A group of 16 chartered a bus and drove for a day and half from the East side of Mindanao in order to attend the meetings. A few posed for this picture. Felipe and his wife are pictured on the right side.
While we were at Lake Sebu, Felipe took us to the nearby zipline that overlooked two waterfalls the fed into the lake.
We then crossed the river on the bridge to the zipline itself.
Then we were off to see the forest and ravine 600 feet below as well as the second waterfall which formed a beautiful rainbow that seemed to move along with us.
The meetings went very well, as I reported at the time. On November 15 we returned to Maitum. Here is a picture of Darla with Felipe and Eden in front of their house. The chapel is located to the right, and the school classrooms are behind it.
From there we drove to Gensan (General Santos City) and stayed the night in a hotel, so that we could get up early and fly back to Manila. Here is the waterfront view from the lobby at the hotel in Manila:
In Manila we had the pleasure of linking up with Norman and Cecile, who had also come to Manila. They were staying at the Shangri-la hotel and had actually made reservations for us as well. However, we were unable to coordinate with them earlier, so we stayed at a different hotel.
Nonetheless, after we settled into the hotel, they hired a taxi, picked us up, and brought us to their hotel for a visit.
The hotel lobby was lavishly decorated for Christmas, so we took pictures of ourselves in a sleigh.

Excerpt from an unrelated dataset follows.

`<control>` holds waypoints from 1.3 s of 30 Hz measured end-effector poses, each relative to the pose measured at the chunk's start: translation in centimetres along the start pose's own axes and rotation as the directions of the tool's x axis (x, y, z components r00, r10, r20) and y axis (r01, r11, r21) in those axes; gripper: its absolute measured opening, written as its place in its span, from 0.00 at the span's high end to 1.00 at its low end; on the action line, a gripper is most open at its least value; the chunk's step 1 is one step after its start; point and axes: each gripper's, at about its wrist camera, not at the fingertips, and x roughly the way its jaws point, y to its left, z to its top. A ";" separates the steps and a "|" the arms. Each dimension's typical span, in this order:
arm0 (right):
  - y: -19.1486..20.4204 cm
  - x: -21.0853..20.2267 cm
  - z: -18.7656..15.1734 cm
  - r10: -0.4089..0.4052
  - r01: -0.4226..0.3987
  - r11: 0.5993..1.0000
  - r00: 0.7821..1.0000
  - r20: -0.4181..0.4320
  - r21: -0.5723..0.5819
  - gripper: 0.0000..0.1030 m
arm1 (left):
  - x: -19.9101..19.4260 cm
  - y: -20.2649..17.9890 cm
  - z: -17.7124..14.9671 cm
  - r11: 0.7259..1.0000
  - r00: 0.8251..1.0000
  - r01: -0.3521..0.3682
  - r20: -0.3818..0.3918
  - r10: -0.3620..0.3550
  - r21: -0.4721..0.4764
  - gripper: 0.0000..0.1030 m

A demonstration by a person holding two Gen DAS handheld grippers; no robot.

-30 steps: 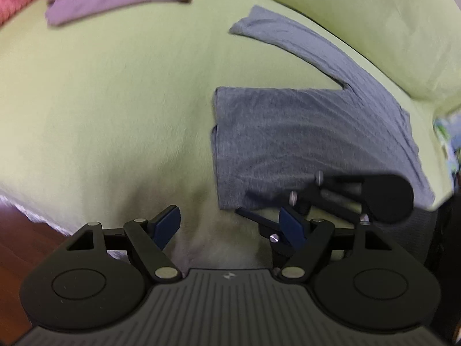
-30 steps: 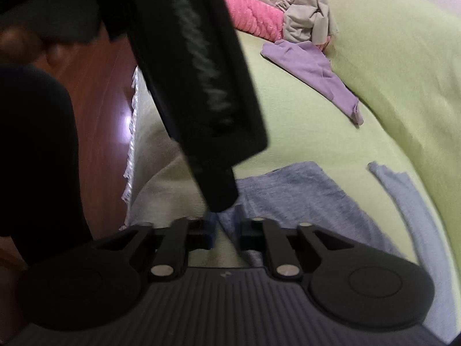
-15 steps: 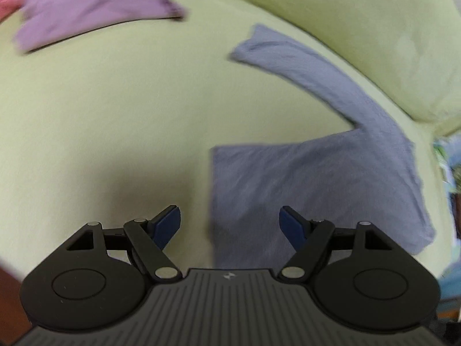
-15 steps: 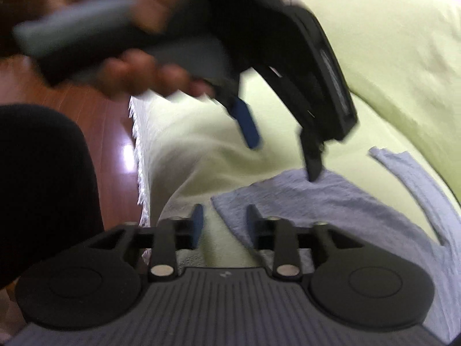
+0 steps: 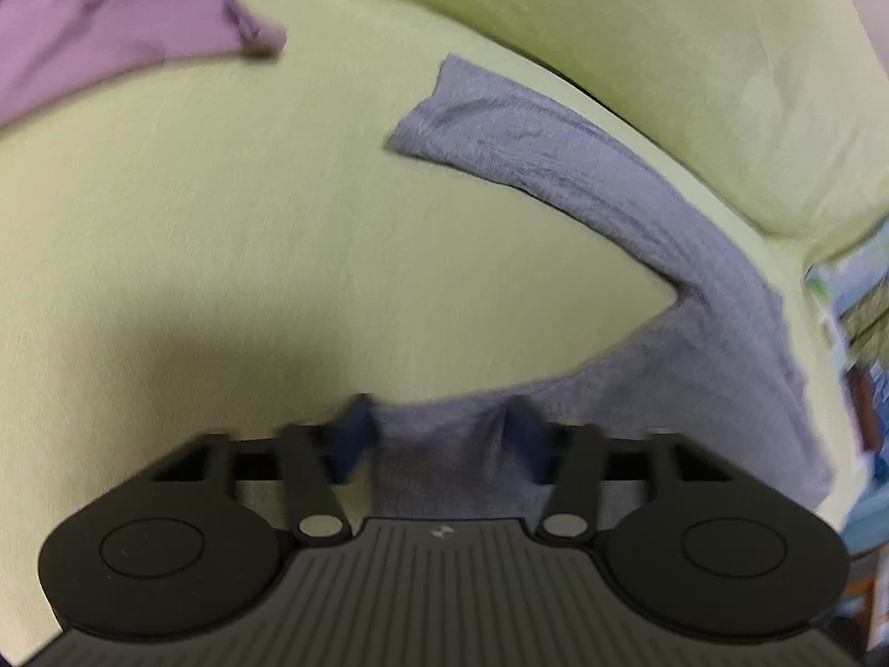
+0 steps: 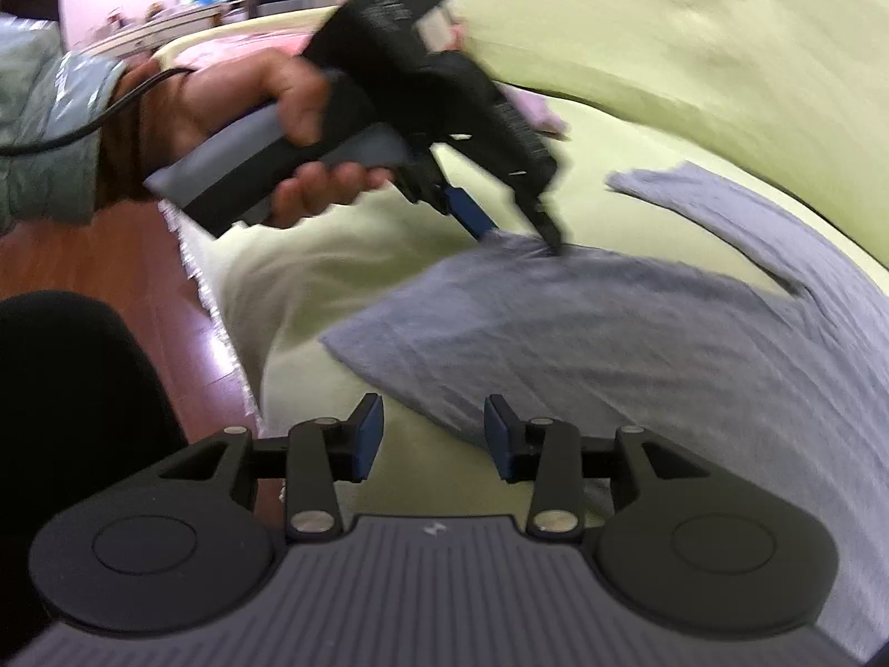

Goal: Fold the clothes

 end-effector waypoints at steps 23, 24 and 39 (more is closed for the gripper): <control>-4.6 -3.4 1.0 -0.186 0.177 0.971 0.982 0.044 0.161 0.61 | -5.2 -2.5 -0.1 0.960 0.963 -0.252 0.127 0.237 0.120 0.90; -5.3 -3.8 0.8 -0.211 0.201 0.964 0.977 0.039 0.176 0.62 | -5.8 -3.6 -0.6 0.970 0.971 -0.215 0.135 0.199 0.116 0.87; -16.3 -11.3 -5.0 -0.453 0.551 0.742 0.832 -0.320 0.382 0.83 | -4.2 -10.2 -10.3 0.914 0.933 -0.351 -0.001 0.359 0.204 0.80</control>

The next day we flew home via Japan, where Darla couldn’t help but take one last picture of a “comfort room” at the Tokyo airport. As you can see, they had toilet paper, in order to give comfort to American travelers.
We arrived home safe and sound from our trip. Darla called it an “adventure.” It is difficult to really understand what it is like in other countries, especially developing countries, unless you see it personally.
We hope that you have enjoyed sharing these brief snapshots with us.